Figure 1: Frequencies of two approaches in official documents

Note: upper pair of panels portray State Council documents, lower pair portrays ministry documents; blue line indicates use of rule of law measure, red line indicates use of performance metrics.

Between 1979 and the end of 2015, 244 documents issued by the State Council and 3,753 regulations and documents issued by the ministries required the implementation of policies through administration by law. On the other hand, the State Council promoted policy implementation through performance evaluation in 567 documents, while the ministries promoted policy implementation through performance evaluation in 5,090 regulations and documents (see Figure 1).

In terms of historical trends, both administration by law and performance evaluation have played an increasingly important role in the implementation of documents issued by the central leadership, and the two have demonstrated a complementary rather than a substitute relationship.

Figure 2 compares different ministries by showing the difference between the proportion of documents using the rule of law approach with a similar proportion using performance metrics.
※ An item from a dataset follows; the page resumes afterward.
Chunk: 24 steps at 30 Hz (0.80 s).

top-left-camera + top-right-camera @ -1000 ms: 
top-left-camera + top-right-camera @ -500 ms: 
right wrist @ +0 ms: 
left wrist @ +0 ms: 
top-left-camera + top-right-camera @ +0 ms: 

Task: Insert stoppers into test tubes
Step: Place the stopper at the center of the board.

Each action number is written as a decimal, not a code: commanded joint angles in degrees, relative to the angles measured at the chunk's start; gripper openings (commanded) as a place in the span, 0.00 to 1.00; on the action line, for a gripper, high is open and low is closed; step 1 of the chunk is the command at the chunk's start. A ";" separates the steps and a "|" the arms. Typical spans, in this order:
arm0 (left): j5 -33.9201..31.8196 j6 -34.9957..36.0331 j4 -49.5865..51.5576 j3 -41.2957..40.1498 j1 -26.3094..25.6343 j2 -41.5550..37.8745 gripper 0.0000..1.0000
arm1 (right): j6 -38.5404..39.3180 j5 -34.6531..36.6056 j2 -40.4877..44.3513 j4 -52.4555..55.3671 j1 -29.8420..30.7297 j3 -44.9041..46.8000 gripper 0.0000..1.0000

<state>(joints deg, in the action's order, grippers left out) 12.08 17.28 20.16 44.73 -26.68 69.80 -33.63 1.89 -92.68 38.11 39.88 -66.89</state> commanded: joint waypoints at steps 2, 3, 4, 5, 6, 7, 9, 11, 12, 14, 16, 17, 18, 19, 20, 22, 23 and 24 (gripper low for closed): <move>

Various ministries have used the dual governance model differently. The industry and commerce ministries have always put more weight on administration by law. The State-owned Assets Supervision and Administration Commission (SASAC) and the environmental ministries have paid more attention to performance evaluation. In general, those that focus more on administration by law include the ministries in charge of food and drugs, human resources, commerce and justice. Those that focus more on performance evaluation include the ministries in charge of finance, taxation, temporary working groups and work safety supervision.

Figure 2 Differential use of rule of law and performance metrics across ministries

IV. Controversy and assessment of the dual governance model

The reasons why the central leadership kept the previously adopted performance evaluation method in promoting rule of law are two-fold. Besides inertial thinking, the more important reason is that law is a strong and stable mechanism to check and balance administrative power. Effective rule of law means a new and independent authority system, as well as relatively more stable and impersonalized implementation of legal provisions. This, however, will weaken the authority of the central leadership and limit its mobilization capacity. In modern China, any modifications of governance methods must be implemented on the basis of ensuring central authority. Therefore, the Regulations emphasize that the principal officials in charge of the party and government must adhere to the leadership of the party. The Regulations require that local party committees serve the core leading role in promoting rule of law in the regions. The Regulations stipulate that the upper level party committees should conduct regular inspections on and provide special supervision to the principal officials of their subordinate party committees with regard to this issue. In 2019, the General Office of the CCP Central Committee and the General Office of the State Council jointly issued the Regulations on the Inspecting Responsibilities in Promoting Rule of Law in the Administration of Government, which discussed the inspections in more details.

Of course, there is a logical conflict in the operation of the dual governance model. It is possible that the authority of the law may be weakened by means of promoting rule of law through performance evaluation. Under the premise of democratic centralism, however, it is not realistic for the CCP to abandon the dual governance model and fully rely on rule of law. It is an arbitrary idea to simply separate and contrast performance evaluation and rule of law. Such an idea does not help to understand China’s governance logic. It also obscures the possibility of building the foundational system for China’s economic and social development. It would fail to provide a possible path to further improve the country’s governance model.